If you’re just building out your sales strategy, it’s a good idea to start with a strong framework like the Sandler Selling System. As you land more and more deals, you can analyze them for commonalities like recurring roles. If all your closed deals have a rev ops leader, that’s a good sign they should be one of your core personas.

Mutual action plan (MAP)

Top-performing sales reps know exactly when their deals are going to close several months in advance.

How?

Because they agree to a timeline with their buyers. They use something called a mutual action plan — also known as a mutual success plan, go-live plan, or close plan. Call it what you want; it’s your future sales superpower.

Mutual Action Plan
Source: SalesHacker

Meet your MAP:

  1. Value summary

  2. Buyer-centric finish

  3. Milestone ownership

  4. Buyer and seller teams (not pictured in graphic)

  5. Outcomes

  6. Duration

  7. Key dates

  8. Signatures (not pictured in graphic)

  9. Number of steps (not pictured in graphic)

  10. Format

So how does a pretty uninspiring spreadsheet accelerate your deals? It’s basically a shared plan between you and your buyers. You work on it together to identify milestones, assign responsibility, and set deadlines.

Ironclad

“The best salespeople are great project managers. Your customers have a million things on their plate. The easier you make it for them to show up and be accountable for the things they need to do, the better. I find that mutual plans really help with that because they show accountability on both sides.”

Brooke Adair
Brooke AdairSales Manager, Ironclad

You can grab a template here from sales supremo and head of DealPoint, Tom Williams.

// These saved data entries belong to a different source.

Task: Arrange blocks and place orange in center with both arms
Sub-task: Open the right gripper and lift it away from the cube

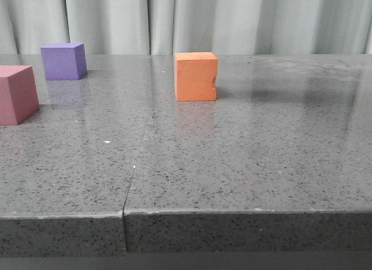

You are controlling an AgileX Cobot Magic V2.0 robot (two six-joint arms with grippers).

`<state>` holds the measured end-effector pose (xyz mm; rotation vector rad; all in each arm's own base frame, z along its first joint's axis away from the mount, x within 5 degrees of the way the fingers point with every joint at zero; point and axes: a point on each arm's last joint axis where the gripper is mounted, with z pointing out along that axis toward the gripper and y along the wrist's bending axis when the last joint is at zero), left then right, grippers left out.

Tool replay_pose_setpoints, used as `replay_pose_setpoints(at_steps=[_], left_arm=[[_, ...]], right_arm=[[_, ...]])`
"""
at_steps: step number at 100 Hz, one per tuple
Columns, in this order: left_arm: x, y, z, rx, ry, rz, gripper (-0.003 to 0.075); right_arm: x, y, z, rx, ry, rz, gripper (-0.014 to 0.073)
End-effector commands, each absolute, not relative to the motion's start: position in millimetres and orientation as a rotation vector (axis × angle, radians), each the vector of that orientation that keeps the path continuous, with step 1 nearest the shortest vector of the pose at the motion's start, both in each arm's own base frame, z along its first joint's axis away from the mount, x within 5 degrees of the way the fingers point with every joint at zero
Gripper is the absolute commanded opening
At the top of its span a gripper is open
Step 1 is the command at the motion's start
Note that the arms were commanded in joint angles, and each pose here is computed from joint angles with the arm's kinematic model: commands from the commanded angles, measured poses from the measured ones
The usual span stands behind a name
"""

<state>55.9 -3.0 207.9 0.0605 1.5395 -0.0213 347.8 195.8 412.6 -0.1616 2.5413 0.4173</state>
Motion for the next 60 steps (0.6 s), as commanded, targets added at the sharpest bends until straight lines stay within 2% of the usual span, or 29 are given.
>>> replay_pose_setpoints(at_steps=[1,12,27,60], left_arm=[[55.1,-2.7,203.4,0.049,1.468,-0.024,-0.0020],[55.1,-2.7,203.4,0.049,1.468,-0.024,-0.0020],[55.1,-2.7,203.4,0.049,1.468,-0.024,-0.0020],[55.1,-2.7,203.4,0.049,1.468,-0.024,-0.0020]], right_arm=[[324.7,173.4,435.1,-0.168,2.539,0.318,0.0076],[319.4,161.7,434.0,-0.158,2.531,0.206,0.0001],[313.6,147.1,428.8,-0.148,2.531,0.068,-0.0018],[311.4,103.8,414.9,-0.084,2.589,0.043,-0.0018]])
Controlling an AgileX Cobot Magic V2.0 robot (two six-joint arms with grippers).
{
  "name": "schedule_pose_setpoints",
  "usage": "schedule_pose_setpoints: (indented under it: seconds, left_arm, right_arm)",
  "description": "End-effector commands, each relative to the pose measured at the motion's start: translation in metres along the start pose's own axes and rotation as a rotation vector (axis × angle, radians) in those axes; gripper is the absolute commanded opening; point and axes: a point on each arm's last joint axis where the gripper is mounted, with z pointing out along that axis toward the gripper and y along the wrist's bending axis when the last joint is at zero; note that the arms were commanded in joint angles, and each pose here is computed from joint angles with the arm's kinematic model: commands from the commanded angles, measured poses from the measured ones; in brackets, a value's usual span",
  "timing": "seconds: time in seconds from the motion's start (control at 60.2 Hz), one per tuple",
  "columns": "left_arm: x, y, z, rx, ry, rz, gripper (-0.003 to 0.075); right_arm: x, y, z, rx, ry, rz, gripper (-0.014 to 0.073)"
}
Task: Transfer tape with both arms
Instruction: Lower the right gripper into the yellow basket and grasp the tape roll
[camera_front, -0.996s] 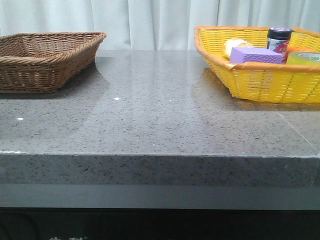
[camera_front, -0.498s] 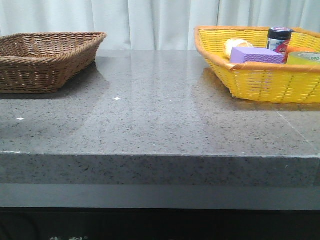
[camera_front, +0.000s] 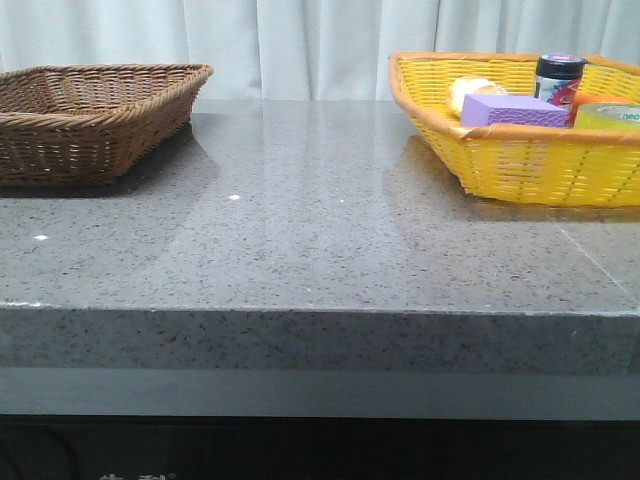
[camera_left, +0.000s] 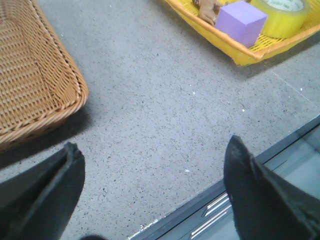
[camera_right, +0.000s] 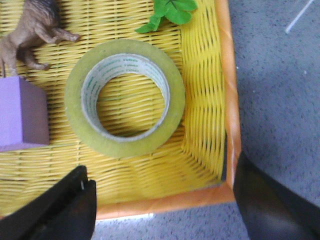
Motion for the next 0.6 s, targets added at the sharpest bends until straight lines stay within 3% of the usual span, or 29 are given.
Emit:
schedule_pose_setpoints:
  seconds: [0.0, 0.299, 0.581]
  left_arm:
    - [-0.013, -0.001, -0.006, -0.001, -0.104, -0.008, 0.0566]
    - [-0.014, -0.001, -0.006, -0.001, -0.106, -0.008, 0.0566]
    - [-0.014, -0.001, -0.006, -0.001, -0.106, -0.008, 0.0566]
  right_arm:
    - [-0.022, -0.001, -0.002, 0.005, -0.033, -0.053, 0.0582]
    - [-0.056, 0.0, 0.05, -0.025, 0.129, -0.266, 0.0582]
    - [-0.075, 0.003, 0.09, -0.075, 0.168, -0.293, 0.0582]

To build your mutual action plan, start off by adding your own sales milestones. Here’s an example 7-stage B2B sales cycle:

  1. Preparation/research

  2. Prospecting

  3. Needs assessment

  4. Presentation/sales pitch

  5. Negotiation/handling objections

  6. Closing

  7. Follow-up

Then ask your buyer what internal steps they need to take to get a deal over the line. They might tell you something like this:

  1. Proof of concept

  2. Executive demo

  3. Security review

  4. Legal review

Once you know all the stages you need to complete, you can use a workback schedule to set due dates. But don’t use contract signatures as your final milestone. That’s a sales-centric mentality. Signing a contract matters to you, not your buyer. Instead, use your go-live date or perhaps time to impact. That’s the sort of thing that will motivate your buyer.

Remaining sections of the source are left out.